Your goal –
When a line in the material contains the word "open", copy it.
=====
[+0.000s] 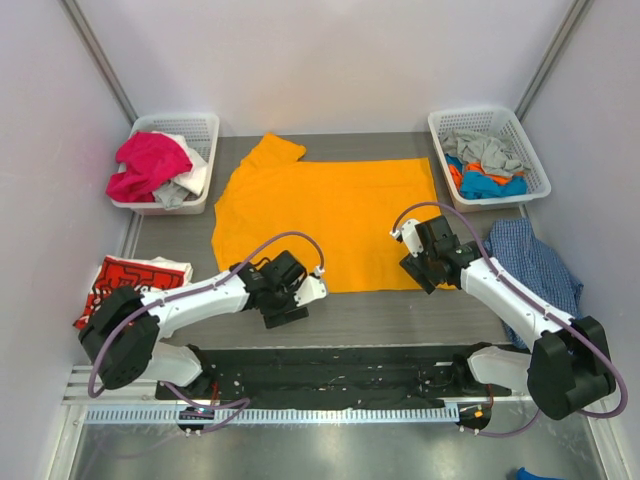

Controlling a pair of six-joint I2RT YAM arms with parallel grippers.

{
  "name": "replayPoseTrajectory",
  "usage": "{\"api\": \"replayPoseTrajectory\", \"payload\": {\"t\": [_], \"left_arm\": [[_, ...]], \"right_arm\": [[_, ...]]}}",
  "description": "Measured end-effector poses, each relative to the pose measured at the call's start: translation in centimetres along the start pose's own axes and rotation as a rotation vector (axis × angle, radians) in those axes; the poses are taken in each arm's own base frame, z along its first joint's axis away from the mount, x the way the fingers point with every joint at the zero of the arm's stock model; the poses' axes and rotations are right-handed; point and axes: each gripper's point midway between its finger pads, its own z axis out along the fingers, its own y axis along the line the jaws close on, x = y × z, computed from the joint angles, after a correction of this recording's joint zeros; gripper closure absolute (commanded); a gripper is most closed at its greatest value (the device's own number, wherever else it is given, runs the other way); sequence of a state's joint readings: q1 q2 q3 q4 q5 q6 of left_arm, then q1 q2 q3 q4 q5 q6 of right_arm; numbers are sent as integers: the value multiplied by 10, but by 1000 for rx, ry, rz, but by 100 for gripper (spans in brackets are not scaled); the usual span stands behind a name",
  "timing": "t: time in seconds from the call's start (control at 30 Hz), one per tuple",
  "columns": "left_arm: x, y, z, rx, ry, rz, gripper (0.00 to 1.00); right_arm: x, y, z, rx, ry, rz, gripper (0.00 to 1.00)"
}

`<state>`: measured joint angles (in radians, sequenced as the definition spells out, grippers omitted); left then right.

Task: Fold and stack the t-shirts
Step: Grap the side of the flattened tshirt closest away from the robot with both arms

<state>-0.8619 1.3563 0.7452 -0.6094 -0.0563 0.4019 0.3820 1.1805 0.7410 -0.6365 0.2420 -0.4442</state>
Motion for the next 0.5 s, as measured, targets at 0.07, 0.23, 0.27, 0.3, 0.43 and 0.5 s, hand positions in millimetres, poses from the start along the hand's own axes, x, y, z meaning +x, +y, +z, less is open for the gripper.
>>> {"api": "replayPoseTrajectory", "payload": {"t": [0.07, 0.23, 0.27, 0.3, 0.43, 0.5], "left_arm": [[-2, 1, 2, -5, -3, 2, 29], [-6, 3, 7, -10, -12, 7, 32], [-6, 4, 9, -10, -11, 8, 35], [-7, 4, 10, -9, -11, 10, 38], [-7, 4, 15, -6, -3, 21, 54], [-6, 5, 18, -8, 3, 26, 65]], "right_arm": [[0, 0, 0, -1, -1, 1, 26], [0, 1, -1, -3, -5, 4, 26], [0, 1, -1, -3, -6, 5, 26], [0, 1, -1, -3, -7, 5, 26], [0, 1, -3, -3, -16, 6, 26], [-1, 0, -5, 1, -24, 9, 26]]}}
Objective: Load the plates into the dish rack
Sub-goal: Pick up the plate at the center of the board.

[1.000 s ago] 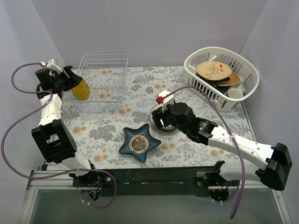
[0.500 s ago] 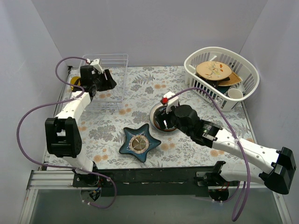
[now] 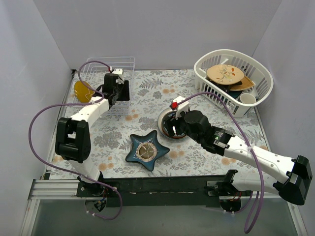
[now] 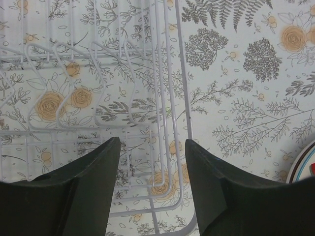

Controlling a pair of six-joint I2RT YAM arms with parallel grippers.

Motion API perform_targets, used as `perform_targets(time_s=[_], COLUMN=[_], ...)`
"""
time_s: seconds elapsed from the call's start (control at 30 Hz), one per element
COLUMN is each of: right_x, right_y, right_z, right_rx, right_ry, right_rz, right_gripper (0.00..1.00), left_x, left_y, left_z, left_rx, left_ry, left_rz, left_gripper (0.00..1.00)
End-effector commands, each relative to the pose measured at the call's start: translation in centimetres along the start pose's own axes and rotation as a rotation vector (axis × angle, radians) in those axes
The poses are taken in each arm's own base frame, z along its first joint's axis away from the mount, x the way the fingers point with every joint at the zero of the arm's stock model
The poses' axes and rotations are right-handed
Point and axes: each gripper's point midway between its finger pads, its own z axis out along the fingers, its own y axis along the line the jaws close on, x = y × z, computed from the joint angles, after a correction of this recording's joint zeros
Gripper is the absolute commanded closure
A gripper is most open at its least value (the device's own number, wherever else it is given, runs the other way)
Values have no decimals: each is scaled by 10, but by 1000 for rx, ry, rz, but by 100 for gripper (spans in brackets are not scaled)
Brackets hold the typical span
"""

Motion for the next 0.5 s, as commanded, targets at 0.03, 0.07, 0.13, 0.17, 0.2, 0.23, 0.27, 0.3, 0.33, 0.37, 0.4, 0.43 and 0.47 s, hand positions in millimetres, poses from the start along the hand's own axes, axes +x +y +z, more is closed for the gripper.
perform_targets(time_s=[0.03,0.07,0.13,0.17,0.2,0.23,0.27,0.3,0.33,0.37,0.4,0.43,0.47], right_x=[-8,-8,-8,-8,-8,-6,-7,-5,-5,-5,-5,-3,-3], right_y=[-2,-2,-3,-3,-3,-4,-4,-5,-5,-5,-5,-6,-6], right_z=[-6,-7,-8,-9,-9,-10,-10,-10,-11,-11,-11,-11,-12], right_rx=[4,5,6,6,7,9,9,11,12,12,14,16,16], right_ry=[-39,-42,-44,-47,-47,-44,-47,-42,-42,-43,-42,-39,-41], right_rz=[33,33,37,38,38,37,39,38,38,40,42,42,42], right_gripper=[24,24,24,24,24,24,24,24,24,24,24,24,24], left_x=[24,30,35,39,40,41,42,44,41,41,41,40,38], left_y=[-6,-10,-13,-17,-20,-22,-27,-28,-31,-35,-36,-37,-39], left_z=[8,10,13,15,16,16,17,19,19,19,20,20,20], left_rx=[-42,-37,-35,-28,-24,-20,-11,-8,-5,1,1,0,5], left_ry=[53,65,79,87,87,89,90,95,89,90,90,88,84], left_rz=[56,62,65,68,65,65,68,67,66,71,71,72,73], left_gripper=[46,45,46,46,46,46,46,46,46,46,46,46,46])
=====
Answer to this problem –
Motion for the next 0.5 s, as measured, targets at 0.07, 0.23, 0.27, 0.3, 0.43 and 0.5 s, hand positions in millimetres, poses from the start along the hand's own axes, x, y, z meaning +x, +y, +z, less is open for the gripper.
A gripper is most open at its least value (the device's own number, wherever else it is given, runs the other way)

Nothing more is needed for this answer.